Deuxième difficulté, le président de la FNSEA doit gérer les relations avec un pouvoir de gauche en sachant que la sensibilité de ses troupes se situe plutôt à droite. Pas question pour lui de ne pas afficher haut et fort son syndicalisme pleinement indépendant… tout en ne coupant pas les ponts avec le gouvernement. Hausser le ton devant un ministre de l’Agriculture (en d’autres situations, le ministre de l’Environnement aurait pu représenter ce « bouc émissaire ») tout en conservant l’écoute d’un président de la République et d’un Premier ministre est une stratégie. Elle fut déjà observée dans des contextes différents.

Contradictions

De son côté, Stéphane Le Foll ne manque pas non plus de contradictions à résoudre. Celle de concilier une carrière politique prometteuse, qui passe par de nouvelles responsabilités (porte- parole du gouvernement) tout en permettant de conserver le calme dans les campagnes. Celle aussi de la conciliation entre une agriculture productive et des mesures environnementales. Concilier le vote des agriculteurs avec celui des citadins écologistes en somme. Ce qui revient parfois à recevoir pas mal de coups. L’exemple des OGM est parlant. S’il s’est empressé de faire voter une loi interdisant le MON 810 début 2014, c’est peut-être pour satisfaire un électorat écologiste. Mais c’est surtout pour éviter toute ambiguïté, toute contestation, tirer un trait sur un OGM « de première génération » que peu défendent, pour passer aux autres. Il ne l’aurait pas fait, le débat passionnel aurait resurgi ce qui n’eut pas rendu service à la cause des OGM. A moins que les maïsiculteurs ne se soient officiellement engagés à ne pas cultiver de MON 810. C’était beaucoup leur demander, surtout avec une Coordination rurale à l’affût. Mais au final, Stéphane Le Foll passe pour le gendarme des OGM. Alors qu’il se veut un défenseur de la modernité et des technologies.

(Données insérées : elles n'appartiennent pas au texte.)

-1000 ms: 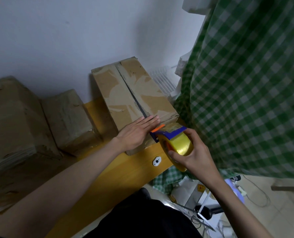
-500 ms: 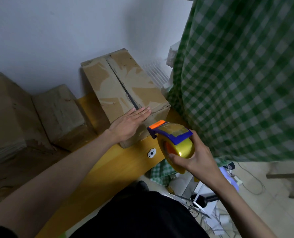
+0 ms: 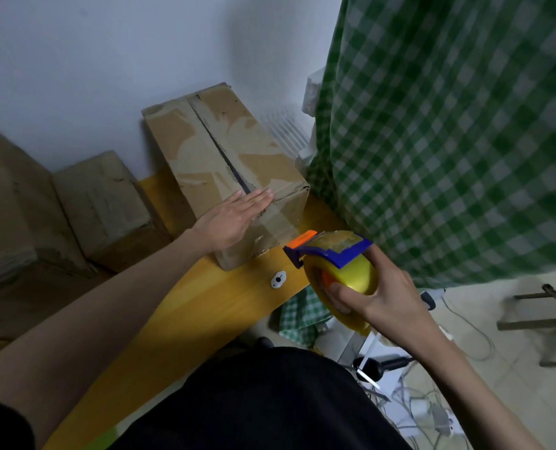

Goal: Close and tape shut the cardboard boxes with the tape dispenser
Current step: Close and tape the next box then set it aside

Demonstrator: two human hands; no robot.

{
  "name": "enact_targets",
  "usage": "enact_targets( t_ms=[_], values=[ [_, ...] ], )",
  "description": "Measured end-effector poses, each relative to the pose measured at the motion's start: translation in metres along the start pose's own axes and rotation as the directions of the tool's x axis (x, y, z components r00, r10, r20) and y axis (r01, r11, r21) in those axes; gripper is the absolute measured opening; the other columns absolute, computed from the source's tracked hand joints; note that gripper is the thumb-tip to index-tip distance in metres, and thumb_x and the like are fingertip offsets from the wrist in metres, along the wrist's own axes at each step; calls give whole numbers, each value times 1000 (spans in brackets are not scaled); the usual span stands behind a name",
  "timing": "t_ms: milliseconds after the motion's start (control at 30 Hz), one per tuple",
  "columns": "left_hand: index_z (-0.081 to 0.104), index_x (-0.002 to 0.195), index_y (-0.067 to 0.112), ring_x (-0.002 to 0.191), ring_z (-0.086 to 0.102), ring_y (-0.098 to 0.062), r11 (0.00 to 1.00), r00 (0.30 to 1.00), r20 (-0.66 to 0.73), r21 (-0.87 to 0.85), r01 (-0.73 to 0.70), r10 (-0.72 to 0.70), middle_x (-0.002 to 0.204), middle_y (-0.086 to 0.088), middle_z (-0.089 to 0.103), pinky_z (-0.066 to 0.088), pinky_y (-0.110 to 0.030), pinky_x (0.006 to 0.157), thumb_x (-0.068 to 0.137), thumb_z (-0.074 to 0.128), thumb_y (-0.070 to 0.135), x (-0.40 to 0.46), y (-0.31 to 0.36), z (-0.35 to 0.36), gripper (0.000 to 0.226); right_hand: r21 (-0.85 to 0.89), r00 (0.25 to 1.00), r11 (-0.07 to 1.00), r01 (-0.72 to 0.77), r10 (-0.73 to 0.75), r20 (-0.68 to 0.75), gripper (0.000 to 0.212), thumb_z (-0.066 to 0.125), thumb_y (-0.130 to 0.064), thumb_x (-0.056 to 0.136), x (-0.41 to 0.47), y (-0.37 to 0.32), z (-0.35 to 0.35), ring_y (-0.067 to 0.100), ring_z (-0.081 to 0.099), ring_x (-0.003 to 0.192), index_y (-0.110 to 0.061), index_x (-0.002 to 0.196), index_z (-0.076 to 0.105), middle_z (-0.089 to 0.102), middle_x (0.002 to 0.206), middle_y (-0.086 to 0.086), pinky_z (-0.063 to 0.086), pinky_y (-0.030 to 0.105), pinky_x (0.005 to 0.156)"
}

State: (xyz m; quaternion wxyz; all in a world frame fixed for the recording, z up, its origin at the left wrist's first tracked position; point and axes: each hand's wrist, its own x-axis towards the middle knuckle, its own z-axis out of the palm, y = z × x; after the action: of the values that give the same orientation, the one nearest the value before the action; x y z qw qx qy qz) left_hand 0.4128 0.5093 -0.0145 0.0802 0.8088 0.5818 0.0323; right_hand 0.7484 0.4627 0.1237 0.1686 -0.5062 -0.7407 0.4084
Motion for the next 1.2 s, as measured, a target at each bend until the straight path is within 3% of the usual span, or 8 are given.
enact_targets(
  t_ms=[133,233,300,500,633,733,800,1200],
  values=[
    [-5,161,22,153,-9,-5,1000,1000,13,-24,-14,15,168,8,-4,0,-35,127,108,26,16,0,-2,0,62,-123,997,992,-9,18,76,40,73,-36,85,12,-3,9,-8,60,79,-29,116,48,60,89,-18,46,12,67],
    [-5,161,22,154,-10,-5,998,999,22,-48,-27,28,168,7,-4,-1,-35,126,108,21,20,0,-2,-1,59,-171,982,983,-61,90,166,40,68,-46,88,27,-5,21,16,66,74,-21,113,48,67,89,3,56,41,68],
    [-5,161,22,154,-10,-5,998,999,25,-52,-33,35,169,6,-4,-1,-35,126,109,20,23,0,-3,-1,59,-217,972,973,-73,118,203,43,66,-51,87,38,-4,31,22,66,73,-22,112,46,66,89,6,56,51,68],
    [-7,161,22,154,-10,-6,998,998,50,-61,-29,32,169,4,-6,-1,-37,127,100,23,26,0,-2,-4,69,-272,952,959,-72,148,268,49,66,-50,85,73,6,50,22,68,74,-23,119,43,68,85,5,58,50,68],
    [-3,162,23,154,-10,-5,997,999,40,-81,5,-1,169,7,-4,-1,-36,126,110,17,35,1,1,-2,57,-284,936,951,-121,204,286,48,66,-49,88,83,10,64,19,66,71,-23,119,40,63,87,2,57,46,61],
    [3,162,23,154,-5,-6,994,1000,22,-105,22,-20,169,8,2,1,-35,127,112,19,35,1,3,-2,54,-318,939,944,-92,188,287,42,65,-44,92,89,9,72,13,58,70,-21,117,39,56,85,-3,40,30,50],
    [7,162,22,155,-1,-7,997,1000,5,-75,22,-22,168,8,5,4,-36,127,112,20,31,1,4,-1,53,-337,941,939,-65,170,292,38,64,-42,94,97,5,75,12,54,68,-19,113,41,55,83,-3,34,28,50],
    [11,162,21,155,8,-12,1000,1000,0,-12,15,-15,168,5,12,18,-43,126,110,25,23,4,3,0,54,-397,943,918,-15,145,299,24,70,-31,89,148,-14,89,20,60,61,-12,94,55,64,82,6,48,34,49]
  ],
)
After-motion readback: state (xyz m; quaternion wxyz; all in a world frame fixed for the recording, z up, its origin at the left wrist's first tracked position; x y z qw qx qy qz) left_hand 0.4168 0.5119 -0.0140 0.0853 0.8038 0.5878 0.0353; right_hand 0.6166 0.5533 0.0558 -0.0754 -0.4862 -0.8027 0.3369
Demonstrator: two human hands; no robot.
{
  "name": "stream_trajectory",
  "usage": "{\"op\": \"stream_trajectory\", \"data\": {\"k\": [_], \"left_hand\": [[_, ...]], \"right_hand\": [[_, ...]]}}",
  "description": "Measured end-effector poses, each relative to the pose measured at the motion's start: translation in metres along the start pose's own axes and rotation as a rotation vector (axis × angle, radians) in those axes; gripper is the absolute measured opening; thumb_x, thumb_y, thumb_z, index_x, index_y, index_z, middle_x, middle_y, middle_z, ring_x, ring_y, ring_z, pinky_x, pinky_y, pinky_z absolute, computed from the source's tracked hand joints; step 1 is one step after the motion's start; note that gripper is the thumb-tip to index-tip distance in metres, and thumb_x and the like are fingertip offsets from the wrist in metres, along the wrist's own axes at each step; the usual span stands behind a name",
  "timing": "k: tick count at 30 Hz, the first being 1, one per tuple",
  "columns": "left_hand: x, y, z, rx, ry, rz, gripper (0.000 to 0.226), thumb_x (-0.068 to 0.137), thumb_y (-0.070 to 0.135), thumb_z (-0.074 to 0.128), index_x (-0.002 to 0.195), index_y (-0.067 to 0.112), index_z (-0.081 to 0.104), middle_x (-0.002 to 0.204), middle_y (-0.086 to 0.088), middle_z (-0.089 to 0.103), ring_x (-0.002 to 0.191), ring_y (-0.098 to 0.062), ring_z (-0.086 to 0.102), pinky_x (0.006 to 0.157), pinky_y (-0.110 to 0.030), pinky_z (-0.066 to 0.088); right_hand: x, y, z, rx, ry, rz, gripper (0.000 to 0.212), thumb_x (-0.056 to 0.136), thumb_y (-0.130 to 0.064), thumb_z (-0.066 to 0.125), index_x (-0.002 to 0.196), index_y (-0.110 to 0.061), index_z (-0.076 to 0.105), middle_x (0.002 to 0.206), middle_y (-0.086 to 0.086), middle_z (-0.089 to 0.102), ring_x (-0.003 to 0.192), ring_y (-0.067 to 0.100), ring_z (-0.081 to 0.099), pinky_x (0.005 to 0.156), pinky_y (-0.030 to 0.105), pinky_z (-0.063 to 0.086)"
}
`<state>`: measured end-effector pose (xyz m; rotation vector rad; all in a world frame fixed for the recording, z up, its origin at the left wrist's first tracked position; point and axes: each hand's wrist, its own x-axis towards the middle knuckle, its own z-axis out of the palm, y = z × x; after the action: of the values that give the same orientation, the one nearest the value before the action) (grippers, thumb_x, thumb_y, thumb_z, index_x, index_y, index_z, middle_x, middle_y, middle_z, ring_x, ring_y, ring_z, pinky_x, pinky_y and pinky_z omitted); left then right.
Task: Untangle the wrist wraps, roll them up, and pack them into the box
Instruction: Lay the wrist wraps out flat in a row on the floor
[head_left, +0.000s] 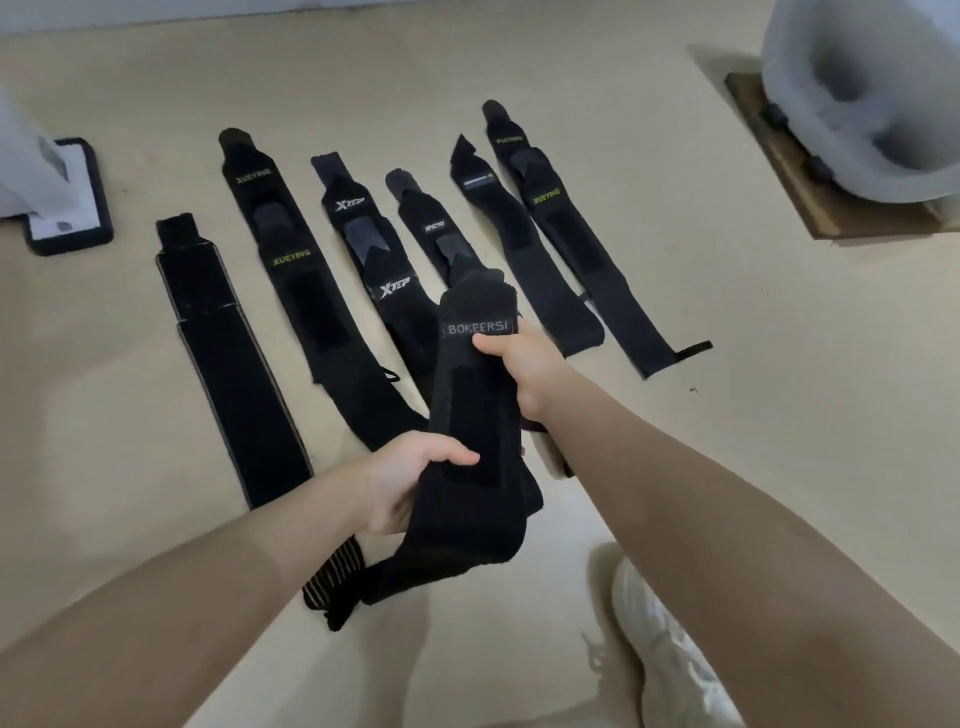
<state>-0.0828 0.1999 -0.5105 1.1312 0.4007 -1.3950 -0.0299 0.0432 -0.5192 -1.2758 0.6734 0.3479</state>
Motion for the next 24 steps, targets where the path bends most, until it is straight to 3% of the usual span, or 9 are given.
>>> {"op": "stream_trajectory", "data": {"k": [3,6,11,14,17,20,24], "left_hand": [[0.019,0.016,0.032,-0.046,0.034,0.015,0.025,0.085,0.02,0.055,0.104,0.009,0.067,0.091,-0.008,0.075,0.078,-0.023,0.072,0.072,-0.032,0.055],[0.047,0.035,0.071,-0.088,-0.003,0.044,0.035,0.086,0.026,0.052,0.116,0.011,0.065,0.108,-0.007,0.071,0.098,-0.025,0.068,0.088,-0.035,0.052],[0.106,0.079,0.126,-0.194,-0.118,0.127,0.058,0.078,0.05,0.052,0.124,0.016,0.06,0.124,-0.01,0.064,0.117,-0.028,0.059,0.106,-0.044,0.039],[0.128,0.098,0.162,-0.257,-0.263,0.093,0.07,0.076,0.061,0.047,0.126,0.016,0.062,0.122,-0.014,0.064,0.113,-0.028,0.06,0.101,-0.041,0.043],[0.141,0.109,0.193,-0.248,-0.364,0.072,0.064,0.083,0.06,0.038,0.128,0.02,0.059,0.118,-0.017,0.064,0.108,-0.028,0.063,0.094,-0.039,0.048],[0.159,0.114,0.204,-0.275,-0.235,0.017,0.063,0.079,0.057,0.053,0.13,0.02,0.058,0.128,-0.011,0.061,0.121,-0.026,0.056,0.106,-0.042,0.04],[0.185,0.101,0.198,-0.305,0.056,-0.073,0.051,0.08,0.048,0.062,0.119,0.015,0.064,0.116,-0.004,0.069,0.11,-0.023,0.063,0.099,-0.041,0.047]], "right_hand": [[0.017,-0.013,-0.034,-0.013,-0.02,-0.047,0.024,0.091,0.002,0.052,0.108,-0.014,0.06,0.101,0.006,0.066,0.091,0.021,0.063,0.078,0.031,0.053],[0.037,-0.034,-0.069,-0.159,-0.047,-0.122,0.022,0.093,-0.004,0.052,0.113,-0.013,0.054,0.103,0.004,0.064,0.094,0.018,0.062,0.084,0.03,0.051],[0.079,-0.087,-0.135,-0.32,-0.052,-0.221,0.038,0.093,-0.003,0.052,0.127,-0.018,0.045,0.108,0.0,0.06,0.095,0.013,0.059,0.086,0.029,0.051],[0.102,-0.119,-0.178,-0.307,-0.05,-0.187,0.043,0.092,0.003,0.048,0.13,-0.016,0.046,0.105,0.002,0.062,0.094,0.018,0.061,0.086,0.036,0.053],[0.12,-0.142,-0.206,-0.241,-0.113,-0.138,0.042,0.094,0.004,0.043,0.128,-0.019,0.047,0.098,-0.003,0.062,0.085,0.013,0.061,0.073,0.027,0.052],[0.14,-0.143,-0.217,-0.303,-0.191,-0.097,0.043,0.094,0.004,0.044,0.129,-0.02,0.048,0.113,0.003,0.063,0.099,0.019,0.061,0.086,0.032,0.051],[0.164,-0.132,-0.218,-0.329,-0.211,-0.028,0.049,0.089,0.009,0.043,0.124,-0.024,0.053,0.115,0.003,0.064,0.107,0.023,0.06,0.094,0.04,0.05]]}}
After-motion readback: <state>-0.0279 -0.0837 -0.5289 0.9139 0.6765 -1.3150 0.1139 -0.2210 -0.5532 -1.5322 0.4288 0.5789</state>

Dans ce contexte, la FNSEA aurait aimé le voir remplacé par Didier Guillaume, sénateur PS de la Drôme, réputé plus docile. Mais, ami de Stéphane Le Foll, proche de François Hollande, Didier Guillaume ne se serait sans doute pas révélé aussi accommodant que souhaité par le syndicalisme majoritaire.
Il reste que les deux hommes, Xavier Beulin et Stéphane Le Foll, ou leurs équipes respectives, se voient souvent. Lors de la discussion de la loi d’Avenir au Sénat, les deux hommes ont dîné ensemble. Relations cordiales où les sujets qui semblent fâcher furent abordés. Après, chacun a repris sa liberté. Chacun sa logique.